<<<<

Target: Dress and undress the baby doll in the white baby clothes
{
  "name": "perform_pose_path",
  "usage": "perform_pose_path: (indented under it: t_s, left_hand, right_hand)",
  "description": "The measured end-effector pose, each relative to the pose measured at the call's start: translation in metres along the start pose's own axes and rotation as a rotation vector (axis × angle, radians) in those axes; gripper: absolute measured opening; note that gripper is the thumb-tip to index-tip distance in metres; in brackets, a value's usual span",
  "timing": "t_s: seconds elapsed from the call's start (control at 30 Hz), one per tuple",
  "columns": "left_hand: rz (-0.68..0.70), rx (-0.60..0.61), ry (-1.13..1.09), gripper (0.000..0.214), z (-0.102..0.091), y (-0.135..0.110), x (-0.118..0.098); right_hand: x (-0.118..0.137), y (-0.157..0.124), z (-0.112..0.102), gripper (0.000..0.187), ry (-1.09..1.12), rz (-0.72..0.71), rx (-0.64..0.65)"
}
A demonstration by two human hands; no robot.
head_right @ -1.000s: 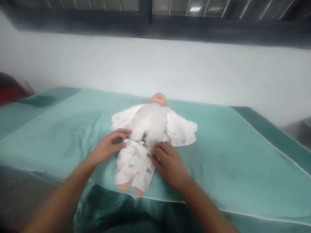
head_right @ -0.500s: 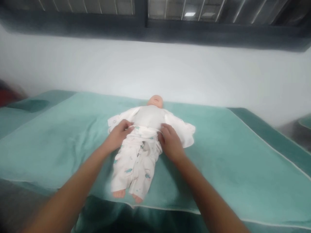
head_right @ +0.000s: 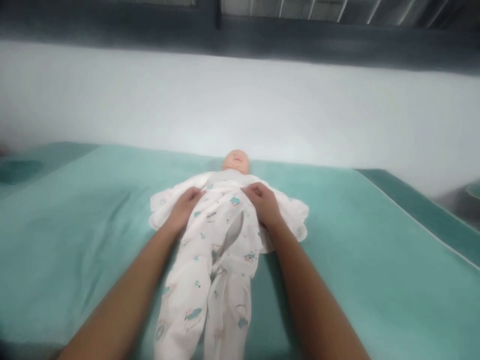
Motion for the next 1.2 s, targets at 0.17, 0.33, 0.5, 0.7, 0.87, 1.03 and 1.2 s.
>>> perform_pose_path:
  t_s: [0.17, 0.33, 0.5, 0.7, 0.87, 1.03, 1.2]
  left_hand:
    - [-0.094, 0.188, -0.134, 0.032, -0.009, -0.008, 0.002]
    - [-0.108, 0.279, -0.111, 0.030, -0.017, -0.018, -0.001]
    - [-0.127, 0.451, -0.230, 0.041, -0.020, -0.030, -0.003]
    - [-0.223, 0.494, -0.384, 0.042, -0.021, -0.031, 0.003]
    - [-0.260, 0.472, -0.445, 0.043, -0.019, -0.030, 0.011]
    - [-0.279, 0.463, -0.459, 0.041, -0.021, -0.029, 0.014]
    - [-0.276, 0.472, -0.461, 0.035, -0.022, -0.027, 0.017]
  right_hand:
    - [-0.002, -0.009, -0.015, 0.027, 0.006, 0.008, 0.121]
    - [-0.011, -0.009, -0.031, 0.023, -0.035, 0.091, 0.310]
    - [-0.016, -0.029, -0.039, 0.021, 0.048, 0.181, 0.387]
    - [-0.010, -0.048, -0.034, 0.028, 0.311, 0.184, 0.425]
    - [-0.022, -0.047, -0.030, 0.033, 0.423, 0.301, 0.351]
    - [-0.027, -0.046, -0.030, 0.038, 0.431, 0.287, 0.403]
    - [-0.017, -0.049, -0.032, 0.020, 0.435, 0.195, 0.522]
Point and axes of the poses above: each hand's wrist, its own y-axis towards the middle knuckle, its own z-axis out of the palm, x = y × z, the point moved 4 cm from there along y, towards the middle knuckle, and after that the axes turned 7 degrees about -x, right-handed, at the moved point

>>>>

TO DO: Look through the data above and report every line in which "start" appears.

WRITTEN SOLUTION:
  "description": "The measured end-effector pose, each relative to the pose measured at the call's start: translation in metres along the start pose's own axes and rotation as a rotation vector (axis × angle, radians) in those axes; gripper: absolute measured opening; note that gripper is the thumb-tip to index-tip distance in metres; in brackets, a value's usual span",
  "timing": "t_s: seconds elapsed from the call's start (control at 30 Hz), one per tuple",

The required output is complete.